Start of Supplied data
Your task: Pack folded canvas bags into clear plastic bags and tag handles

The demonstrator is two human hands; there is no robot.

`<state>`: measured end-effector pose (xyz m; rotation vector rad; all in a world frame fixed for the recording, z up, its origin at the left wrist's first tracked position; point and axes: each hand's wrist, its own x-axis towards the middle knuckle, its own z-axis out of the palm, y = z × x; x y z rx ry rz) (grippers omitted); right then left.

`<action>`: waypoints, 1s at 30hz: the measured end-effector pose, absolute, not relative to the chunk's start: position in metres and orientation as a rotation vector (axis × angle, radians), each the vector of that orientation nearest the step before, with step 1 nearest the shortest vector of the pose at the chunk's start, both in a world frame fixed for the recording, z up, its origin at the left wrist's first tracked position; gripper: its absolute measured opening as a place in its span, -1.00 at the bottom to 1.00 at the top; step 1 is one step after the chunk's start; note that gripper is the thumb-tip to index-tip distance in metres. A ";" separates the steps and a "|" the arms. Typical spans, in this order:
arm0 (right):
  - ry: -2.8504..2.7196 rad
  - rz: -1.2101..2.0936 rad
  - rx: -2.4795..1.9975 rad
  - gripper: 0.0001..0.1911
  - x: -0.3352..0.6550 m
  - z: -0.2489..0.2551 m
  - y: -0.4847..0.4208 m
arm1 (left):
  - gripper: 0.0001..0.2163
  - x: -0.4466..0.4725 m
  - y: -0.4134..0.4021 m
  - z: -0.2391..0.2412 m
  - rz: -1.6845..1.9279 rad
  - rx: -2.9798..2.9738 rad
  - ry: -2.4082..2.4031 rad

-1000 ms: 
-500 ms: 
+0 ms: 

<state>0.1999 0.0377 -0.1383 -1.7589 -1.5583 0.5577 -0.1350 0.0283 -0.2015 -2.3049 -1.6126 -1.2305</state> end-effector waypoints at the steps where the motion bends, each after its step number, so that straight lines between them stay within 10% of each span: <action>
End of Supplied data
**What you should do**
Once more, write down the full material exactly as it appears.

**Output of the exercise**
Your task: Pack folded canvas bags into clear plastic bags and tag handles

The demonstrator is two human hands; there is no robot.

`<state>`: measured end-effector pose (xyz m; rotation vector rad; all in a world frame fixed for the recording, z up, its origin at the left wrist's first tracked position; point and axes: each hand's wrist, its own x-axis towards the middle knuckle, its own z-axis out of the palm, y = z × x; x y z rx ry rz) (grippers omitted); right then left.

`<action>`: waypoints, 1s at 30hz: the measured end-effector pose, absolute, not relative to the chunk's start: position in metres and orientation as a rotation vector (axis × angle, radians), each the vector of that orientation nearest the step before, with step 1 nearest the shortest vector of the pose at the chunk's start, both in a world frame fixed for the recording, z up, its origin at the left wrist's first tracked position; gripper: its absolute measured opening as a place in its span, -1.00 at the bottom to 1.00 at the top; step 1 is one step after the chunk's start; note that gripper is the thumb-tip to index-tip distance in metres. A ";" separates the steps and a "|" the arms. Typical spans, in this order:
arm0 (right):
  - ry: -2.8504..2.7196 rad
  - rz: -1.2101..2.0936 rad
  - rx: -2.4795..1.9975 rad
  - gripper: 0.0001..0.1911
  - x: -0.3352..0.6550 m
  - z: -0.2489..0.2551 m
  - y: -0.4847..0.4208 m
arm1 (left):
  - gripper: 0.0001..0.2163
  - x: -0.4466..0.4725 m
  - y: -0.4134..0.4021 m
  - z: -0.2391..0.2412 m
  - rz: -1.6845..1.9279 rad
  - rx: -2.9798..2.9738 rad
  - ry: -2.4082..2.4031 rad

-1000 ms: 
-500 ms: 
+0 ms: 

<state>0.1999 0.0377 -0.1383 -1.7589 -1.5583 0.5577 -0.1350 0.0283 -0.2015 -2.3049 -1.6126 -1.2305</state> end-effector waypoints at the steps where the motion bends, each after its step number, so that straight lines between them stay within 10% of each span: <action>

The answer has been written out in full.